Philadelphia Reaches Settlement with Gun Parts Manufacturers to Halt Sales of ‘Ghost Guns’ in Effort to Curb Gun Violence

PHILADELPHIA, Pennsylvania — In a significant development, two gun parts manufacturers have agreed to temporarily halt sales of their products in Philadelphia and other parts of Pennsylvania. The announcement came as city officials settled their lawsuit against Polymer80 and JSD Supply. The companies were accused of perpetuating gun violence by manufacturing and selling untraceable weapons, commonly known as “ghost guns.” The lawsuit was part of a broader legal effort to restrict the marketing of assemble-at-home guns.

According to city officials, Philadelphia filed the suit in July, citing the manufacturers’ reckless business practices that threatened public safety. The Giffords Law Center, representing the city, emphasized that holding the gun industry accountable when it breaks the law is crucial. David Pucino, the legal director of the center, highlighted the importance of enforcing consequences for endangering Americans.

Under the terms of the settlement, JSD Supply, based in Butler, Pennsylvania, has agreed to a four-year ban on selling its products in the state. Eagle Shows, owned by JSD Supply and advertised as Pennsylvania’s largest gun show, will also be prohibited from vending gun parts for two years. Dayton, Nevada-based Polymer80 has agreed to a four-year ban on sales to customers in Philadelphia and several nearby counties. In addition, Polymer80 will contribute $1.3 million towards efforts to combat gun violence, as stated by Philadelphia officials.

Commenting on the settlement, Philadelphia’s city solicitor, Renee Garcia, expressed the devastating impact of these untraceable weapons on communities. Garcia lamented that these guns had fallen into the hands of youth and individuals prohibited from possessing firearms. According to city officials, ghost guns, which can be acquired without background checks and assembled at home, have become the weapon of choice for criminals, children, and others who are not legally allowed to own firearms.

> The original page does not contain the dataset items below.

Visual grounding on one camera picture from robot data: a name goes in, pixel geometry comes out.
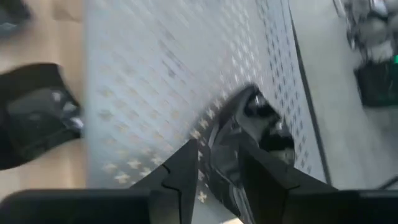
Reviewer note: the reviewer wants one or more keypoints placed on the black leaf-shaped mini plate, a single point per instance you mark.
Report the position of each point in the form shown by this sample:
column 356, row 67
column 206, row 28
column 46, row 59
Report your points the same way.
column 12, row 15
column 224, row 155

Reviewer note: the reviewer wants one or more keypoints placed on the black computer tower with lights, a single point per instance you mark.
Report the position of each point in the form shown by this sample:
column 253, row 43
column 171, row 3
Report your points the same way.
column 376, row 87

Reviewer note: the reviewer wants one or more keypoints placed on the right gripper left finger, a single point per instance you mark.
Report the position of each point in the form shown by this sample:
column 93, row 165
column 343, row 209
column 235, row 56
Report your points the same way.
column 177, row 186

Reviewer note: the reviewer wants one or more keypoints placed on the black square mini plate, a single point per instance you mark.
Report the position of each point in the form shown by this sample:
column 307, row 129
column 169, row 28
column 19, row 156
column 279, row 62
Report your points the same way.
column 34, row 118

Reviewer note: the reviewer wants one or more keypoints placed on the grey perforated metal shelf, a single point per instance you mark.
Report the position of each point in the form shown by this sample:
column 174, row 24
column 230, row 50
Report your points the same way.
column 155, row 62

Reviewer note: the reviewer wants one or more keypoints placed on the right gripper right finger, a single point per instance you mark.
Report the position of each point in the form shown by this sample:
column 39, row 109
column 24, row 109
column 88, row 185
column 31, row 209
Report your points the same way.
column 264, row 193

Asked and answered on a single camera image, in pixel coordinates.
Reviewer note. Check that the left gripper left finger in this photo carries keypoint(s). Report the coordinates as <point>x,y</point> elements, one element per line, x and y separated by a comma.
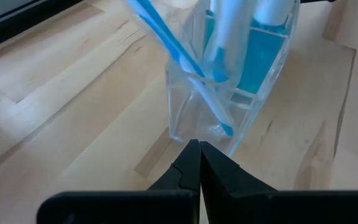
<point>179,186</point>

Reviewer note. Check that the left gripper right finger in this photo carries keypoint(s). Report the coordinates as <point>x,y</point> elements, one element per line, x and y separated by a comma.
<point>228,193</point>

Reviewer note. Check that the clear acrylic organizer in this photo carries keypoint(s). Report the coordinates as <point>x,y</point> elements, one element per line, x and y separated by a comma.
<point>197,118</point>

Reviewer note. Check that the black aluminium table frame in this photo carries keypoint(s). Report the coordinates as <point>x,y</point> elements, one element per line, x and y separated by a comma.
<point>11,28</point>

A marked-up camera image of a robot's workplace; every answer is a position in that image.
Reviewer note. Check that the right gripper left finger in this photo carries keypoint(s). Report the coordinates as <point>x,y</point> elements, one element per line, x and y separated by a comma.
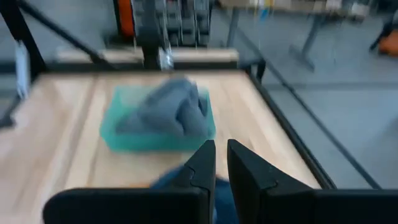
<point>155,205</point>

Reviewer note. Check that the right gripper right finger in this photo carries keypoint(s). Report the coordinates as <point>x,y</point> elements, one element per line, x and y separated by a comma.
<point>280,205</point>

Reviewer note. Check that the dark blue denim cap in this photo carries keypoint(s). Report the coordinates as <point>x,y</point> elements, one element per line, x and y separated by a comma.
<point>225,202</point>

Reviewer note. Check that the teal translucent plastic bin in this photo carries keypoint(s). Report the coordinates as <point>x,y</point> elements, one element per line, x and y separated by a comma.
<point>140,144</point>

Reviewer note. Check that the shelf rack with bins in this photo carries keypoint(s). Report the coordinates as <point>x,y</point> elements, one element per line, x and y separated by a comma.
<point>186,18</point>

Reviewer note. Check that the orange shop vacuum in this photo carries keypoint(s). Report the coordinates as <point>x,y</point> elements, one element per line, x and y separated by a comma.
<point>388,43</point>

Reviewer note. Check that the wooden desk gray legs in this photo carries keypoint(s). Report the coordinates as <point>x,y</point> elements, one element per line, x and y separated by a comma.
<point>295,6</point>

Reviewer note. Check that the white post bracket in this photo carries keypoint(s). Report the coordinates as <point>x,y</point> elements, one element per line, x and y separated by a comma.
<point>22,68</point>

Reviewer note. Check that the black aluminium rig frame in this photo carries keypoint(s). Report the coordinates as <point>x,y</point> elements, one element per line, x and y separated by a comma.
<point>21,28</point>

Data from the city’s lawsuit reveals a troubling increase in the use of ghost guns in crimes. Between 2019 and 2022, law enforcement recorded a fourfold rise in the number of ghost guns confiscated after being used in criminal activities. In 2022 alone, Philadelphia police seized 575 of these weapons. The lawsuit also pointed out a deadly shooting spree in July, where a gunman armed with self-manufactured firearms killed five people in Philadelphia.

Mayor Cherelle Parker, during a news conference discussing her first 100 days in office, emphasized the accountability of Polymer80 and JSD in supplying the crime gun market and perpetuating gun violence. She revealed that 90% of the ghost guns recovered in the city were produced by these two manufacturers.

This settlement in Philadelphia follows a similar agreement reached between Polymer80 and the city of Baltimore in February. The gun retailer agreed to stop selling firearms to residents of Maryland. Additionally, last month, a federal judge permanently banned a Florida gun retailer from selling certain gun parts in New York that could be used to assemble untraceable ghost guns sold without background checks.

The agreement between Philadelphia and the gun parts manufacturers signifies a step forward in addressing the rampant issue of ghost guns and their contribution to gun violence. The temporary halt in sales and the financial contribution from Polymer80 will support efforts to combat this pressing problem. The settlement showcases the significance of holding manufacturers accountable for their role in supplying the gun market and emphasizes the urgency of implementing stricter regulations surrounding the sales of ghost guns.